The Heavy Toll of Police Work

The Heavy Toll of Police Work

By Stephen Owsinski

For me, morning coffee-time involves a lot of reading. This morning I came across a quote that compelled introspection and reminiscence, ebbing back to yonder years when I worked a midnight-shift beat, experiencing an unrelenting tide of episodes in which humanitarian concepts seemed distorted, absent. Depravity appeared to have an enormous appetite.

The quote to which I refer is, “So unimpressed and uninterested in people nowadays.”

Don’t get me wrong: there are poignant moments experienced by law enforcement officers. With profound clarity, each one is also harbored and cherished. Thankfully, they provide light when there is darkness.

Justice badges show up for calls for service which are in the realms of ghastly, the kind that scar the human psyche. As they say: some things are now unseeable.

It weighs heavily…

The very purpose of first responders in our society symbolizes the in-your-face fact that humans can go far astray from virtuous intentions. Cops are the anticipated antidote.

Call after call, case after case, cops see it all, and its toll may subconsciously appear in facial expressions (or lack thereof).

(Photo courtesy of StrongTeeUSA’s lawenforcement_ Instagram.)

A proverbial elephant in the room, cops project a tough exterior. You’ve likely seen or heard that observation somewhere along the way. Our species embraces self-preservation; for cops, it is exponentially necessitated due to situational awareness and surviving the street beat.

Not much different than a battle-hardened soldier whose wartime experience conveys how one chooses to help mitigate life’s ugly matters.

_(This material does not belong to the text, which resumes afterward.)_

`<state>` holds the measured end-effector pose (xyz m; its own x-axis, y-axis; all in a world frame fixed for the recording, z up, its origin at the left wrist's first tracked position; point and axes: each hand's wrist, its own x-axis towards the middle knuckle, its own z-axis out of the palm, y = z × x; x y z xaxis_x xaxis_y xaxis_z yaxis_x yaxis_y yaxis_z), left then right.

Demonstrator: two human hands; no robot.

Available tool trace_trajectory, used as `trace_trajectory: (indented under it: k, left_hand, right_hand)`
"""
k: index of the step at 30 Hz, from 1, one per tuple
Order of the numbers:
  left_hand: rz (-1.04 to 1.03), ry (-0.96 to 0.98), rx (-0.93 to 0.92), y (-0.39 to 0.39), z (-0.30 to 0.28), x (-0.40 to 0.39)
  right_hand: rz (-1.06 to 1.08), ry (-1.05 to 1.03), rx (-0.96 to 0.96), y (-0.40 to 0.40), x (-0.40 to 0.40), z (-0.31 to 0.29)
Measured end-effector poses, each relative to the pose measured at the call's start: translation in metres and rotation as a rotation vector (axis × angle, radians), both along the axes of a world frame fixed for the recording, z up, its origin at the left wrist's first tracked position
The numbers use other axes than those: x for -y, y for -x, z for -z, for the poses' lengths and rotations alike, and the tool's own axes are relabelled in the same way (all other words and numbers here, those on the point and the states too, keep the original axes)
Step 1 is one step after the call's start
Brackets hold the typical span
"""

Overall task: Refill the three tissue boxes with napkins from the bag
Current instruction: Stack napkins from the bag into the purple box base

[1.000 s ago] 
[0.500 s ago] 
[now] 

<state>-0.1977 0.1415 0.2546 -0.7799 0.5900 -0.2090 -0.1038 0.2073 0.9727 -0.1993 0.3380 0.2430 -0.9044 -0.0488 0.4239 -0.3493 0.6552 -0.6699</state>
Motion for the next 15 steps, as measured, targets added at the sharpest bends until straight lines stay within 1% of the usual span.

Life is fragile. So much is taken for granted. Like soldiers, cops glean boatloads of bad stuff during duty.

It weighs heavily…

In the first few months of field training after academy graduation, I felt changes within, especially after calls entailing despicable behaviors inflicted upon another. Circumstantially, it is quite easy to lose faith in humanity when macabre behavior manifests. Shift after shift, these grotesque scenes and experiences burgeon and become the weight of the world for public safety professionals.

Police are often judged on external appearances. First impressions are important…but it is not exactly an application for all scenarios, certainly not without any contextual inclusion. The confidentiality clause (maintaining the integrity of highly sensitive information) in police culture all but assures grievous matters remain internalized—pent up.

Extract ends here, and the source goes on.